Ich hatte jetzt fünf Jahre Zeit, die Menschen hier in Deutschland besser kennenzulernen. Auch die Hamburger, die Juristen, und die Damen mit pinkfarbener Brille. Ich habe gelernt, manche ihrer Eigenheiten gernzuhaben, bei anderen denke ich mir: Muss ich mich wohl noch dran gewöhnen, das braucht einfach ein bisschen Zeit – und Begegnung. Genau deshalb mache ich meine Reisen und nutze die Gelegenheit: Ich lächle die Frau mit der pinkfarbenen Brille fröhlich an und antworte:

»Ich bin Firas.« Und dann gehe ich auf die Bühne.

Bunte Republik

Inzwischen habe ich mit meinem ersten Buch im Gepäck über hundert Lesungen in ganz Deutschland gehalten und bin dabei weit über zehntausend Menschen begegnet. Es ist ein bisschen so wie mit dem ersten Youtube-Video »Wer sind diese Deutschen?«, das schlagartig bekannt wurde. Einfach, weil es offenbar so selten vorkommt, dass ein »Geflüchteter« mal Humor einsetzt und unterhaltsam ist. Auf einmal wurde ich für nationale Videopreise nominiert, Kamerateams internationaler Medien gaben sich die Klinke in die Hand, und es wurde richtig eng bei uns im winzigen Filmstudio am Berliner Ostkreuz. Buchverlage und Veranstalter meldeten sich, der Trubel war unbeschreiblich. Noch jetzt, zwei Jahre danach, kommen fast täglich aus allen Teilen der Republik Anfragen. Dabei bin ich nicht mal der einzige YouTuber mit einer Flucht-Biografie. Aber noch immer bin ich für viele Menschen der erste Geflüchtete, dem sie bewusst begegnen, obwohl es in ihrer Stadt natürlich auch welche gibt. Denen sieht man das aber oft nicht an. Es gibt keinerlei Kennzeichnungspflicht mit irgendwelchen Stoffetiketten, auf denen »Geflüchteter« steht.
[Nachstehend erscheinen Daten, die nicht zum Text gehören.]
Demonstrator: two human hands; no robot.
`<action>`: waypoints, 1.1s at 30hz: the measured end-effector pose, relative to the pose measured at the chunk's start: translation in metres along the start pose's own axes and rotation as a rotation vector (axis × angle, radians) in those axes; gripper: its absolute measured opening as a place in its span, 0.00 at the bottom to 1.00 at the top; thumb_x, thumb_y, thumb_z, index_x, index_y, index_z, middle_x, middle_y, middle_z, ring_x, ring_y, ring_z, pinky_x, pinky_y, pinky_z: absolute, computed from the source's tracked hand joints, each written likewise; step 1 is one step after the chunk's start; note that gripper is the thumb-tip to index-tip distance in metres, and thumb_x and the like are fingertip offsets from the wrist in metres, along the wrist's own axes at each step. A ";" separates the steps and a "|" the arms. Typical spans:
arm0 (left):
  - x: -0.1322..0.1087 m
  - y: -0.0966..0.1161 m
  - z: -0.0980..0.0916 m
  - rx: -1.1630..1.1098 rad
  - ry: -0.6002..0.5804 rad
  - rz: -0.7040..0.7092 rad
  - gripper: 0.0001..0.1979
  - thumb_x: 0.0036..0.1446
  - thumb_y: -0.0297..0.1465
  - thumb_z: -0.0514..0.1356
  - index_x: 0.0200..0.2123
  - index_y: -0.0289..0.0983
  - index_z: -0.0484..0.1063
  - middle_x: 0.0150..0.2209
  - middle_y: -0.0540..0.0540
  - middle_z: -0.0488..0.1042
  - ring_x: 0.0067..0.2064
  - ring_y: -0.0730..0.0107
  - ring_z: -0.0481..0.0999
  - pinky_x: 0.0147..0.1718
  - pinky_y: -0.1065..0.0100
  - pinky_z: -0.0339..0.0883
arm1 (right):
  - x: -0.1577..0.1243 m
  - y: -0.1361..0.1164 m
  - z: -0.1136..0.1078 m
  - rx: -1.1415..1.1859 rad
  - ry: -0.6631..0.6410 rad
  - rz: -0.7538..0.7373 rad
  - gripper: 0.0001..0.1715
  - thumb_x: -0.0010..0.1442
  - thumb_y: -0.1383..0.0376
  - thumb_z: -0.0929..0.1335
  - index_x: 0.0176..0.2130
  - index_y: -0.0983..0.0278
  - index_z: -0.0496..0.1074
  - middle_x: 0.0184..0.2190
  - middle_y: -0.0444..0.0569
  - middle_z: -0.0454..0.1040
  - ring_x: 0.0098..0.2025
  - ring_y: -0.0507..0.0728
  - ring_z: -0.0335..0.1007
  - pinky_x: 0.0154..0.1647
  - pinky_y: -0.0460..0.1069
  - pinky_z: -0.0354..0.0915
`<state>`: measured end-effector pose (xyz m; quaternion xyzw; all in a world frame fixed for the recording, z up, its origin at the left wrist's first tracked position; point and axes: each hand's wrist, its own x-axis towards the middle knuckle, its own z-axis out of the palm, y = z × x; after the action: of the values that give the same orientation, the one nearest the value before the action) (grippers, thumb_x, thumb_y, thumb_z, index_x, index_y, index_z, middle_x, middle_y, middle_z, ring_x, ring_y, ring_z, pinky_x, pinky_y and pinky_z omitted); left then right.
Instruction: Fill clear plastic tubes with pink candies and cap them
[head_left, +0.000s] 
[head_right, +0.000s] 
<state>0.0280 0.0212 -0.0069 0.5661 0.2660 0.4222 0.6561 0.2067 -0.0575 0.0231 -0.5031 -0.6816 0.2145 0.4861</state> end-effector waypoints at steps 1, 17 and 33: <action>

Zum Glück ist so etwas Geschichte. Aber es fühlt sich bei vielen dieser Auftritte trotz dem ganzen Spaß und den wunderbaren Begegnungen dann doch manchmal so an, als wäre ich ein exotisches Insekt in einer Wanderausstellung. Die Frau mit der pinkfarbenen Brille wirkte sogar ganz kurz ein wenig enttäuscht, weil ich eigentlich nicht absonderlicher aussehe als das junge Berliner eben so tun – Bart, Piercing, moderne Turnschuhe, Hoodie-Jacke, Armbänder und immer ein Grinsen im Gesicht. Vielleicht sollte ich mir bei den zukünftigen Auftritten ein drittes Auge auf die Stirn kleben oder so?